Provincial / State sides
- Years: Team / Apps / (Points)
- 1986–1997: Auckland / 127 / (60)

Super Rugby
- Years: Team / Apps / (Points)
- 1996–1997: Auckland Blues / 25 / (10)

International career
- Years: Team / Apps / (Points)
- 1986–1997: New Zealand / 92 / (60)

= Sean Fitzpatrick =

NZ international rugby union player

Sean Brian Thomas Fitzpatrick (born 4 June 1963) is a New Zealand former rugby union player.

He played for the dominant Auckland team in the late 1980s and 1990s, and won the first two Super 12 titles with the Auckland Blues in 1996 and 1997.

He made his debut for the New Zealand national team (the All Blacks) in 1986, and went on to win 92 international caps.

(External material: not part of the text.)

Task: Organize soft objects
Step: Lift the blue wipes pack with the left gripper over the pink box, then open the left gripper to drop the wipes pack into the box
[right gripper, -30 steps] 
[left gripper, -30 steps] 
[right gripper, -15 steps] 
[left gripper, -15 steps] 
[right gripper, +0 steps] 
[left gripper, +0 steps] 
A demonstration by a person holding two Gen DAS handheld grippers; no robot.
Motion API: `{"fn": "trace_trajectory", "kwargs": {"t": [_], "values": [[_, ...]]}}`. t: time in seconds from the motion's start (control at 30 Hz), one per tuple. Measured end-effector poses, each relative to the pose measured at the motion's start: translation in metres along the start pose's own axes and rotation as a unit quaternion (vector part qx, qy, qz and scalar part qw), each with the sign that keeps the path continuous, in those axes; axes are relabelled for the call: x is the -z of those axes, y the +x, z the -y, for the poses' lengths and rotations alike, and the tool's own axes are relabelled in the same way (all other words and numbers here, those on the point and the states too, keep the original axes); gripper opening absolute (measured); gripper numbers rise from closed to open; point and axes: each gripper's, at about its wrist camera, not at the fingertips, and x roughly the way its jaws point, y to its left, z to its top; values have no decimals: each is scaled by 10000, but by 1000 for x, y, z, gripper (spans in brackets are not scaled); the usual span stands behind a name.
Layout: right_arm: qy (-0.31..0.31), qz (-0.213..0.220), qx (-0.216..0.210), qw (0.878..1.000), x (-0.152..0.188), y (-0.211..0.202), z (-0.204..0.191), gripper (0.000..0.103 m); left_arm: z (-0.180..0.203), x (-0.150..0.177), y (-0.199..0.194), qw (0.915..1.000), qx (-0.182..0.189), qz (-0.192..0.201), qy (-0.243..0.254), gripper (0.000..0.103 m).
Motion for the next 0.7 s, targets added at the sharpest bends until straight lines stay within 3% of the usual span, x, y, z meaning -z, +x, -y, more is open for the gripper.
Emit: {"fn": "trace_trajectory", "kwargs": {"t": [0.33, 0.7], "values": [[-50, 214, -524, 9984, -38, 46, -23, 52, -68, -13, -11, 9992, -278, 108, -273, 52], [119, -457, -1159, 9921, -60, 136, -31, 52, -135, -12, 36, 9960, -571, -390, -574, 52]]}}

He was part of the New Zealand side that won the first Rugby World Cup in 1987. He captained New Zealand from 1992 until his retirement in 1997, winning a grim test series against the British Lions in 1993, reaching and losing the 1995 World Cup final, and winning a series in South Africa in 1996.

==Early life and family==
Fitzpatrick was born in Auckland on 4 June 1963, the son of Brian Fitzpatrick, also a New Zealand international player. He is the nephew of Rosanne Meo and the great-grandson of Miriam Soljak. Fitzpatrick's high school education was at Sacred Heart College, Auckland. As a primary school student he attended at Mt Carmel Primary (Auckland).

==Early rugby career==
A product of the powerful Auckland provincial side, Fitzpatrick made his international debut as one of the "Baby Blacks" in the 1986 Test series in France. Although most of the regular starting fifteen for New Zealand had been suspended following the unauthorised New Zealand Cavaliers tour of South Africa, the All Blacks won, and a number of new faces made their mark on the selectors. Despite this start, Fitzpatrick went into the 1987 Rugby Union World Cup as second choice to captain Andy Dalton. Dalton missed the early stages of the tournament due to injury, and although he recovered in time for the knockout stages, Fitzpatrick kept his place in the team, leaving scrum-half David Kirk to skipper the side to victory against France in the final at Eden Park in Auckland.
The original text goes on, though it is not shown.